§ **ABOUT THIS TASK**
Your copy of the lines below must match them exactly and contain no images.

§ **INPUT DATA**
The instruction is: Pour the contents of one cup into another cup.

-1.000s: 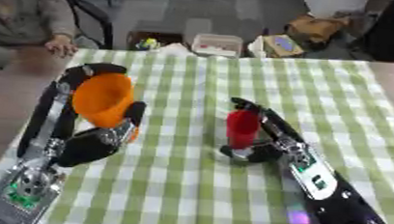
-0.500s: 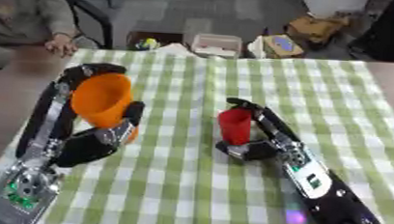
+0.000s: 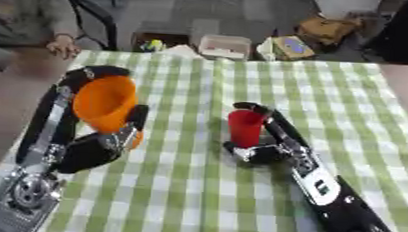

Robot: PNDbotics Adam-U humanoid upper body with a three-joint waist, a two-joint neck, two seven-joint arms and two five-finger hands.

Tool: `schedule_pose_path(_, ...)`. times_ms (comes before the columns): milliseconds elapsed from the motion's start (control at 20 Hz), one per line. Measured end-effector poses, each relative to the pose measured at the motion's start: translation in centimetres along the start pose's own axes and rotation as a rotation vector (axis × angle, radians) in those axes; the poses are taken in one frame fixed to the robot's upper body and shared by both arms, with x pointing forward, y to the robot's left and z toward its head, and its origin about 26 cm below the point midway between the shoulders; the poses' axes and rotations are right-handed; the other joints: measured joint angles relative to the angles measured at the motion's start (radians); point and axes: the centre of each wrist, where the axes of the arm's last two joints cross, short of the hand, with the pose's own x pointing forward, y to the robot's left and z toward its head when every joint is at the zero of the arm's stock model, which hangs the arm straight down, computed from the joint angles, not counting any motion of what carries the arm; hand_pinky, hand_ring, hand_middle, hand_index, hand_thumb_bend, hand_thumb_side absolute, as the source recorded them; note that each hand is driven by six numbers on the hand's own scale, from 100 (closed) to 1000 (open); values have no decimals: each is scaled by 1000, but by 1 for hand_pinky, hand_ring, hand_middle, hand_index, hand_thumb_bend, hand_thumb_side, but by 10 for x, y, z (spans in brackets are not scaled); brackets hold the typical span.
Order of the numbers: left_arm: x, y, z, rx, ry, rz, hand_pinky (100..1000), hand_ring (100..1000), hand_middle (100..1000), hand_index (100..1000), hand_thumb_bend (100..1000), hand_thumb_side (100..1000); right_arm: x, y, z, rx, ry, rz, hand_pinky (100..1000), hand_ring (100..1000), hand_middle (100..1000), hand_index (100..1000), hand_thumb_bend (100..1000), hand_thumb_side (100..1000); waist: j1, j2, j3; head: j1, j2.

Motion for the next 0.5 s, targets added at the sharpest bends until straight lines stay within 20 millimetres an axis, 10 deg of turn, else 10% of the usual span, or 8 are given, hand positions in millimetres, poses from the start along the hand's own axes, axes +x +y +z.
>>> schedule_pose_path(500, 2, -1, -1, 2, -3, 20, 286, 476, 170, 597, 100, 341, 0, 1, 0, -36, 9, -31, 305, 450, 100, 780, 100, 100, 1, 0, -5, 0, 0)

§ **ANSWER**
The instruction is: Pour the contents of one cup into another cup.

-1.000s: 
-0.500s: 
+0.000s: 

Robot: PNDbotics Adam-U humanoid upper body with a three-joint waist, a two-joint neck, two seven-joint arms and two five-finger hands.

Tool: `schedule_pose_path(_, ...)`. times_ms (comes before the columns): milliseconds elapsed from the motion's start (control at 20 Hz), one per line. Measured end-effector poses, each relative to the pose measured at the motion's start: translation in centimetres along the start pose's own axes and rotation as a rotation vector (axis × angle, radians) in those axes; the poses are taken in one frame fixed to the robot's upper body and shared by both arms, with x pointing forward, y to the robot's left and z toward its head, and its origin about 26 cm below the point midway between the shoulders; the poses' axes and rotations are right-handed; the other joints: measured joint angles relative to the angles measured at the motion's start (radians); point and axes: the centre of each wrist, where the axes of the arm's last two joints cross, short of the hand, with the pose's own x pointing forward, y to the robot's left and z toward its head when every joint is at the zero of the arm's stock model, which hangs the arm straight down, computed from the joint angles, not counting any motion of what carries the arm; hand_pinky, hand_ring, hand_middle, hand_index, hand_thumb_bend, hand_thumb_side absolute, as the source recorded them; note that each hand is driven by six numbers on the hand's own scale, from 100 (closed) to 1000 (open); values have no decimals: each is scaled by 1000, but by 1 for hand_pinky, hand_ring, hand_middle, hand_index, hand_thumb_bend, hand_thumb_side, but by 10 for x, y, z (spans in brackets are not scaled); brackets hold the typical span.
Order of the numbers: left_arm: x, y, z, rx, ry, rz, hand_pinky (100..1000), hand_ring (100..1000), hand_middle (100..1000), hand_index (100..1000), hand_thumb_bend (100..1000), hand_thumb_side (100..1000); right_arm: x, y, z, rx, ry, rz, hand_pinky (100..1000), hand_ring (100..1000), hand_middle (100..1000), hand_index (100..1000), hand_thumb_bend (100..1000), hand_thumb_side (100..1000); waist: j1, j2, j3; head: j1, j2.

Motion for the next 0.5 s, targets added at the sharpest bends until straight lines stay within 20 millimetres an axis, 10 deg of turn, else 10% of the usual span, or 8 are given, hand positions in millimetres, poses from the start along the hand's own axes, axes +x +y +z.
>>> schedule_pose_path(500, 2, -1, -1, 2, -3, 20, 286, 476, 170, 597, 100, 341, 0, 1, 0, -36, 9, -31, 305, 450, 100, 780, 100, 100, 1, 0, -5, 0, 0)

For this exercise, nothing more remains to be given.